● TASK STATEMENT:
Your job is to reproduce all of the data exactly.

● EXTRACTED INFORMATION:

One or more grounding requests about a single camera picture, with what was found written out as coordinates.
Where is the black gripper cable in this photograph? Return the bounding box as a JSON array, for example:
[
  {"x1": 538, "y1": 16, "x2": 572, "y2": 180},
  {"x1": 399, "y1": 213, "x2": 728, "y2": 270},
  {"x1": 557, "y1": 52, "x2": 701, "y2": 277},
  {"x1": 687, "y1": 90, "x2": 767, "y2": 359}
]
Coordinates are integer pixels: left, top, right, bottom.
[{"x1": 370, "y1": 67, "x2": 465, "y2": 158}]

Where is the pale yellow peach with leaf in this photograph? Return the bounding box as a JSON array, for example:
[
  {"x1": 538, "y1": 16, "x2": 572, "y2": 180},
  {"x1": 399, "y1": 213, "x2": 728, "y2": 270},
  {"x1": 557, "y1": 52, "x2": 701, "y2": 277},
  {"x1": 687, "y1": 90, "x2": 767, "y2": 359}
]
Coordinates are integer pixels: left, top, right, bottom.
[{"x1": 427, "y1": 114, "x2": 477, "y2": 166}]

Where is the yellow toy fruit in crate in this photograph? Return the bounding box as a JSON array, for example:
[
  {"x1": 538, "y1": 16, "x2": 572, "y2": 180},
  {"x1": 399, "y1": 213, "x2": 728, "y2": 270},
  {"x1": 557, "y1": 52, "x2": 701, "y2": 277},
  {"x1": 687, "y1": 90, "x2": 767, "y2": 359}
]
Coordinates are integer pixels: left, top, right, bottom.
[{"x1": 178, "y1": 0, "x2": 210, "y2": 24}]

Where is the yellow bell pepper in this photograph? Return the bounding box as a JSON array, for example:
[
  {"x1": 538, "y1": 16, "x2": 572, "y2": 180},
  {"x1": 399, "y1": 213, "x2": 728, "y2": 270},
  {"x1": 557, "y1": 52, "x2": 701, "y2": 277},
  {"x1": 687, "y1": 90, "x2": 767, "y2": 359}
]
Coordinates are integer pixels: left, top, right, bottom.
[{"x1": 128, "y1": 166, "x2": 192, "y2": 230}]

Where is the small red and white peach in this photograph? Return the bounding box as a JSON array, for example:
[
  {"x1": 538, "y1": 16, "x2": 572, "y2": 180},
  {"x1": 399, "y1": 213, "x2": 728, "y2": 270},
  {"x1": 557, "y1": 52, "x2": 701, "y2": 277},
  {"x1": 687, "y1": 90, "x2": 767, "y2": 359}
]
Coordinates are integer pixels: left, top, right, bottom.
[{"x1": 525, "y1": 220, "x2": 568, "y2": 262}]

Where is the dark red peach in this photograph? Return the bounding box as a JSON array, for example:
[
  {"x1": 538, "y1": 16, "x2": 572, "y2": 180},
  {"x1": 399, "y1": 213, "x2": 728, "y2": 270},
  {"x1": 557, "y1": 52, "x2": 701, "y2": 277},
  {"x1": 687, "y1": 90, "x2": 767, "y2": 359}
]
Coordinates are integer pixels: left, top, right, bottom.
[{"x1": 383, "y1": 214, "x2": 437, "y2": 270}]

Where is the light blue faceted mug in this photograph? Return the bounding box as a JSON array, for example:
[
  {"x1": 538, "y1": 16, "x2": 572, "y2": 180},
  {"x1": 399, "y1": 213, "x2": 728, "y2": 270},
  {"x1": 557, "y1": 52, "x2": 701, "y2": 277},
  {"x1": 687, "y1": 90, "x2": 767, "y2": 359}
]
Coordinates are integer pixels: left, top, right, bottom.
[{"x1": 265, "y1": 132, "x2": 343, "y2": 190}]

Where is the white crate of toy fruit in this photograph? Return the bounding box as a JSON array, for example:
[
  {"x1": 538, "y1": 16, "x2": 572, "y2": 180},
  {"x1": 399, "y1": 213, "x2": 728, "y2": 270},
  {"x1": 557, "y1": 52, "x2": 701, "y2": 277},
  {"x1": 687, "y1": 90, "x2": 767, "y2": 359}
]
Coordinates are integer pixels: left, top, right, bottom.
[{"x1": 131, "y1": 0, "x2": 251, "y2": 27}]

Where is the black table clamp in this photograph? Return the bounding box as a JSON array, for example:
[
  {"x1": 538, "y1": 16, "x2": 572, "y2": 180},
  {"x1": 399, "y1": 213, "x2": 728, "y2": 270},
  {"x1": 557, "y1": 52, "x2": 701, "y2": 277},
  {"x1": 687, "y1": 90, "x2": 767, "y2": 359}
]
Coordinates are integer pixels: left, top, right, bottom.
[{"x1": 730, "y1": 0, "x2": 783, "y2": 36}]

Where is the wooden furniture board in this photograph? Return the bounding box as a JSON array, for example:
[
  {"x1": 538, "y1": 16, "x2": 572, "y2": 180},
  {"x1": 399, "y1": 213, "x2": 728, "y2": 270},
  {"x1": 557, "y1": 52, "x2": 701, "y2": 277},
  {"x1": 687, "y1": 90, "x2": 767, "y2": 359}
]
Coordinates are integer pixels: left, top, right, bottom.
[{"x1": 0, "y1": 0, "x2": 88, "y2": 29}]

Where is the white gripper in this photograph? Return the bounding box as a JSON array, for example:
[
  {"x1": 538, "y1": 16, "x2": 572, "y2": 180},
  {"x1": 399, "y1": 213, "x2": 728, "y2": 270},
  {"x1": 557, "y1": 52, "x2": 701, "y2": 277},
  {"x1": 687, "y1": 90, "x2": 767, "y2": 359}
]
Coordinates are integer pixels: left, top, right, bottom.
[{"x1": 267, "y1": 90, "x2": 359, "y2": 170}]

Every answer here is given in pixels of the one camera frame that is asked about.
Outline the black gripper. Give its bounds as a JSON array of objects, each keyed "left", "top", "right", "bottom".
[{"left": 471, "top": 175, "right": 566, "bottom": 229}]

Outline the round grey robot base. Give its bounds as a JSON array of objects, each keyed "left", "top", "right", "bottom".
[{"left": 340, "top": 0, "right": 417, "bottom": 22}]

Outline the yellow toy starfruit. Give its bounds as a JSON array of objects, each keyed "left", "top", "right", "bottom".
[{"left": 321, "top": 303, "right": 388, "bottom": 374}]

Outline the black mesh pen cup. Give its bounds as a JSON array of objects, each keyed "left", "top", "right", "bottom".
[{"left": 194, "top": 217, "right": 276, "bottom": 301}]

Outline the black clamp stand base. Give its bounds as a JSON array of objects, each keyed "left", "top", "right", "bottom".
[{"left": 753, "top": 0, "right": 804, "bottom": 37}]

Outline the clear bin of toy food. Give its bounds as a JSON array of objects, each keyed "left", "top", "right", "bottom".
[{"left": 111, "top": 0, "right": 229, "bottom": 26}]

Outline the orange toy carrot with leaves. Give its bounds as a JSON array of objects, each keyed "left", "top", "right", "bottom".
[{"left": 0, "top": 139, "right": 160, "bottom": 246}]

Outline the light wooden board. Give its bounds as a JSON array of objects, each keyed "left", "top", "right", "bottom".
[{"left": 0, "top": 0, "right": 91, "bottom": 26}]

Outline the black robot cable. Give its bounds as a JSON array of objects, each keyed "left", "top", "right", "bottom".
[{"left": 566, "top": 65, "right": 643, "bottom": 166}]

● RESPONSE:
One or more grounding requests about a single camera picture, with what was found written out as coordinates.
Where is the black gripper cable in this photograph? Return the bounding box as a JSON array, for example:
[
  {"x1": 538, "y1": 16, "x2": 572, "y2": 180},
  {"x1": 399, "y1": 213, "x2": 728, "y2": 270},
  {"x1": 557, "y1": 52, "x2": 701, "y2": 277},
  {"x1": 687, "y1": 90, "x2": 767, "y2": 359}
]
Coordinates are integer pixels: left, top, right, bottom.
[{"x1": 370, "y1": 67, "x2": 465, "y2": 158}]

Where is the pale yellow peach with leaf in this photograph? Return the bounding box as a JSON array, for example:
[
  {"x1": 538, "y1": 16, "x2": 572, "y2": 180},
  {"x1": 399, "y1": 213, "x2": 728, "y2": 270},
  {"x1": 557, "y1": 52, "x2": 701, "y2": 277},
  {"x1": 687, "y1": 90, "x2": 767, "y2": 359}
]
Coordinates are integer pixels: left, top, right, bottom.
[{"x1": 427, "y1": 114, "x2": 477, "y2": 166}]

Where is the yellow toy fruit in crate in this photograph? Return the bounding box as a JSON array, for example:
[
  {"x1": 538, "y1": 16, "x2": 572, "y2": 180},
  {"x1": 399, "y1": 213, "x2": 728, "y2": 270},
  {"x1": 557, "y1": 52, "x2": 701, "y2": 277},
  {"x1": 687, "y1": 90, "x2": 767, "y2": 359}
]
Coordinates are integer pixels: left, top, right, bottom.
[{"x1": 178, "y1": 0, "x2": 210, "y2": 24}]

Where is the yellow bell pepper in this photograph? Return the bounding box as a JSON array, for example:
[
  {"x1": 538, "y1": 16, "x2": 572, "y2": 180},
  {"x1": 399, "y1": 213, "x2": 728, "y2": 270},
  {"x1": 557, "y1": 52, "x2": 701, "y2": 277},
  {"x1": 687, "y1": 90, "x2": 767, "y2": 359}
]
Coordinates are integer pixels: left, top, right, bottom.
[{"x1": 128, "y1": 166, "x2": 192, "y2": 230}]

Where is the small red and white peach in this photograph? Return the bounding box as a JSON array, for example:
[
  {"x1": 538, "y1": 16, "x2": 572, "y2": 180},
  {"x1": 399, "y1": 213, "x2": 728, "y2": 270},
  {"x1": 557, "y1": 52, "x2": 701, "y2": 277},
  {"x1": 687, "y1": 90, "x2": 767, "y2": 359}
]
Coordinates are integer pixels: left, top, right, bottom.
[{"x1": 525, "y1": 220, "x2": 568, "y2": 262}]

Where is the dark red peach in this photograph? Return the bounding box as a JSON array, for example:
[
  {"x1": 538, "y1": 16, "x2": 572, "y2": 180},
  {"x1": 399, "y1": 213, "x2": 728, "y2": 270},
  {"x1": 557, "y1": 52, "x2": 701, "y2": 277},
  {"x1": 687, "y1": 90, "x2": 767, "y2": 359}
]
Coordinates are integer pixels: left, top, right, bottom.
[{"x1": 383, "y1": 214, "x2": 437, "y2": 270}]

Where is the light blue faceted mug in this photograph? Return the bounding box as a JSON array, for example:
[
  {"x1": 538, "y1": 16, "x2": 572, "y2": 180},
  {"x1": 399, "y1": 213, "x2": 728, "y2": 270},
  {"x1": 557, "y1": 52, "x2": 701, "y2": 277},
  {"x1": 687, "y1": 90, "x2": 767, "y2": 359}
]
Coordinates are integer pixels: left, top, right, bottom.
[{"x1": 265, "y1": 132, "x2": 343, "y2": 190}]

Where is the white crate of toy fruit in this photograph? Return the bounding box as a JSON array, for example:
[
  {"x1": 538, "y1": 16, "x2": 572, "y2": 180},
  {"x1": 399, "y1": 213, "x2": 728, "y2": 270},
  {"x1": 557, "y1": 52, "x2": 701, "y2": 277},
  {"x1": 687, "y1": 90, "x2": 767, "y2": 359}
]
Coordinates are integer pixels: left, top, right, bottom.
[{"x1": 131, "y1": 0, "x2": 251, "y2": 27}]

Where is the black table clamp in this photograph? Return the bounding box as a JSON array, for example:
[
  {"x1": 538, "y1": 16, "x2": 572, "y2": 180},
  {"x1": 399, "y1": 213, "x2": 728, "y2": 270},
  {"x1": 557, "y1": 52, "x2": 701, "y2": 277},
  {"x1": 687, "y1": 90, "x2": 767, "y2": 359}
]
Coordinates are integer pixels: left, top, right, bottom.
[{"x1": 730, "y1": 0, "x2": 783, "y2": 36}]

Where is the wooden furniture board in this photograph? Return the bounding box as a JSON array, for example:
[
  {"x1": 538, "y1": 16, "x2": 572, "y2": 180},
  {"x1": 399, "y1": 213, "x2": 728, "y2": 270},
  {"x1": 557, "y1": 52, "x2": 701, "y2": 277},
  {"x1": 687, "y1": 90, "x2": 767, "y2": 359}
]
Coordinates are integer pixels: left, top, right, bottom.
[{"x1": 0, "y1": 0, "x2": 88, "y2": 29}]

Where is the white gripper in this photograph? Return the bounding box as a JSON array, for example:
[
  {"x1": 538, "y1": 16, "x2": 572, "y2": 180},
  {"x1": 399, "y1": 213, "x2": 728, "y2": 270},
  {"x1": 557, "y1": 52, "x2": 701, "y2": 277},
  {"x1": 687, "y1": 90, "x2": 767, "y2": 359}
]
Coordinates are integer pixels: left, top, right, bottom.
[{"x1": 267, "y1": 90, "x2": 359, "y2": 170}]

Every answer here is given in pixels of the one camera frame that is asked about.
Outline the black gripper. Give its bounds as a JSON array of objects, each keyed "left", "top", "right", "bottom".
[{"left": 471, "top": 175, "right": 566, "bottom": 229}]

Outline the round grey robot base. Give its bounds as a JSON array of objects, each keyed "left", "top", "right", "bottom".
[{"left": 340, "top": 0, "right": 417, "bottom": 22}]

Outline the yellow toy starfruit. Give its bounds as a JSON array of objects, each keyed "left", "top", "right", "bottom".
[{"left": 321, "top": 303, "right": 388, "bottom": 374}]

Outline the black mesh pen cup. Give its bounds as a JSON array of objects, each keyed "left", "top", "right", "bottom".
[{"left": 194, "top": 217, "right": 276, "bottom": 301}]

Outline the black clamp stand base. Give its bounds as a JSON array of objects, each keyed "left", "top", "right", "bottom".
[{"left": 753, "top": 0, "right": 804, "bottom": 37}]

Outline the clear bin of toy food. Give its bounds as a JSON array of objects, each keyed "left", "top", "right", "bottom".
[{"left": 111, "top": 0, "right": 229, "bottom": 26}]

Outline the orange toy carrot with leaves. Give its bounds as a JSON array of objects, each keyed "left", "top", "right", "bottom".
[{"left": 0, "top": 139, "right": 160, "bottom": 246}]

Outline the light wooden board. Give its bounds as a JSON array of objects, each keyed "left", "top", "right", "bottom".
[{"left": 0, "top": 0, "right": 91, "bottom": 26}]

Outline the black robot cable. Give its bounds as a JSON array of objects, each keyed "left", "top", "right", "bottom".
[{"left": 566, "top": 65, "right": 643, "bottom": 166}]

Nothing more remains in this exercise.